Lo sviluppo di nuovi veicoli è molto costoso, e come produttore di nicchia per Aston Martin è difficile raggiungere i volumi necessari per ridurre i costi per veicolo: l’introduzione del modello Lagonda EV sembra ancora più rischioso. E quando (non se) la società sarà costretta a spesare più R&D, i £450 milioni di EBITDA previsti da Bloomberg per il 2020 (almeno fino a ieri..) dovranno essere rivisti molto al ribasso.

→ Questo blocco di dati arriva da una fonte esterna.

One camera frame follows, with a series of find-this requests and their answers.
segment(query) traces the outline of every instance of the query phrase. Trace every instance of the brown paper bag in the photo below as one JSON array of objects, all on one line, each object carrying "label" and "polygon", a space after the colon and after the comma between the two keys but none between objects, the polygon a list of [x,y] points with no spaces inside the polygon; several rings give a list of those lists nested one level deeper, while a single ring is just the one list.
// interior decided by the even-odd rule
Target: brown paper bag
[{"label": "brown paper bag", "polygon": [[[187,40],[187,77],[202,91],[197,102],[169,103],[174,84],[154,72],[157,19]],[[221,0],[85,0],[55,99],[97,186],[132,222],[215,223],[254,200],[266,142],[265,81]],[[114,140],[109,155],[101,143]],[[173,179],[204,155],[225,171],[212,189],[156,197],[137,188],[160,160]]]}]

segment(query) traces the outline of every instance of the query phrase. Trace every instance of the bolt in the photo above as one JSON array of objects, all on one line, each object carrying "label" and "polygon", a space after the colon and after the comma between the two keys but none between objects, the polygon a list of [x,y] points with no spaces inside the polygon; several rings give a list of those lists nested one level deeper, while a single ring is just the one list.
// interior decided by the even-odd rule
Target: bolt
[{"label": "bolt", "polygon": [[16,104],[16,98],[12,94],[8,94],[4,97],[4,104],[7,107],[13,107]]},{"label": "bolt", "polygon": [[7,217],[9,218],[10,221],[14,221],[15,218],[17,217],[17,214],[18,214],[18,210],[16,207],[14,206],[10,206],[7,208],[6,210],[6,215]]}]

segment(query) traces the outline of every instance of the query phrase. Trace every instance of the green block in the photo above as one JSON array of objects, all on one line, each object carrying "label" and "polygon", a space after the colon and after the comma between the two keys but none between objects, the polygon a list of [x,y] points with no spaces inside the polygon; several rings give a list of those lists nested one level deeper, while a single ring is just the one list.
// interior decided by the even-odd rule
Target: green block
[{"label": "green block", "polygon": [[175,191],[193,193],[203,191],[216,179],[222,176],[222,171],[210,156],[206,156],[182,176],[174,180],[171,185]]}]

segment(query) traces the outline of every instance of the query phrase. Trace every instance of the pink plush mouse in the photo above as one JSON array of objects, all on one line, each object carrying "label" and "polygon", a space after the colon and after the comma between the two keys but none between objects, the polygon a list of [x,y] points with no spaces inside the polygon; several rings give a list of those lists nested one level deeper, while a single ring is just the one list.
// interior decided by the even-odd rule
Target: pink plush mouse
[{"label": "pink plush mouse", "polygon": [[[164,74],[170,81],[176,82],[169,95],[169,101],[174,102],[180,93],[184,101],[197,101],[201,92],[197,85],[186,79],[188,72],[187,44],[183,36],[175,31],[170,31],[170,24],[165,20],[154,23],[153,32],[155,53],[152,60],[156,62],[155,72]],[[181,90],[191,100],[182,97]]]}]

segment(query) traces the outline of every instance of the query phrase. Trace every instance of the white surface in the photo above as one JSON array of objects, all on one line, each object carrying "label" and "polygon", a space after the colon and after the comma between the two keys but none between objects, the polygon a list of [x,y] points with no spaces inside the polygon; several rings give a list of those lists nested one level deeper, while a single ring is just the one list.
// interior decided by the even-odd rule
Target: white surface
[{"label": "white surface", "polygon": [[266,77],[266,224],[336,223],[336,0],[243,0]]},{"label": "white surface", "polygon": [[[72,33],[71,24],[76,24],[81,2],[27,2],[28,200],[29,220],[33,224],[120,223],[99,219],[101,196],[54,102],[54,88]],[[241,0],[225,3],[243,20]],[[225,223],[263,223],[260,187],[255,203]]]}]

A questo potrebbero aggiungersi ulteriori vendite da parte degli azionisti di controllo, in quanto il lock-up è scaduto ad aprile. Non è chiaro se abbiano già venduto o se siano intenzionati a farlo (probabilmente non ai prezzi correnti), ma va notato che Investindustrial possiede le sue azioni tramite il fondo Investindustrial V, creato nel 2012: poiché il suo orizzonte temporale è di 7-10 anni, questo implicherebbe un’uscita tra il 2019 ed il 2022 (come confronto, Investindustrial ha comprato una partecipazione in Ducati nel 2006 e l’ha rivenduta ad Audi dopo 6 anni nel 2012).
La tesi potrebbe riassumersi così: ottime auto, ma non un buon affare. I veicoli di Aston Martin sono eccellenti, ma l’azienda non ha mostrato la capacità di migliorare i fondamentali unitari. Con la redditività che rimane mediocre, alla fine sarà costretta a “correggere” anche la sua contabilità.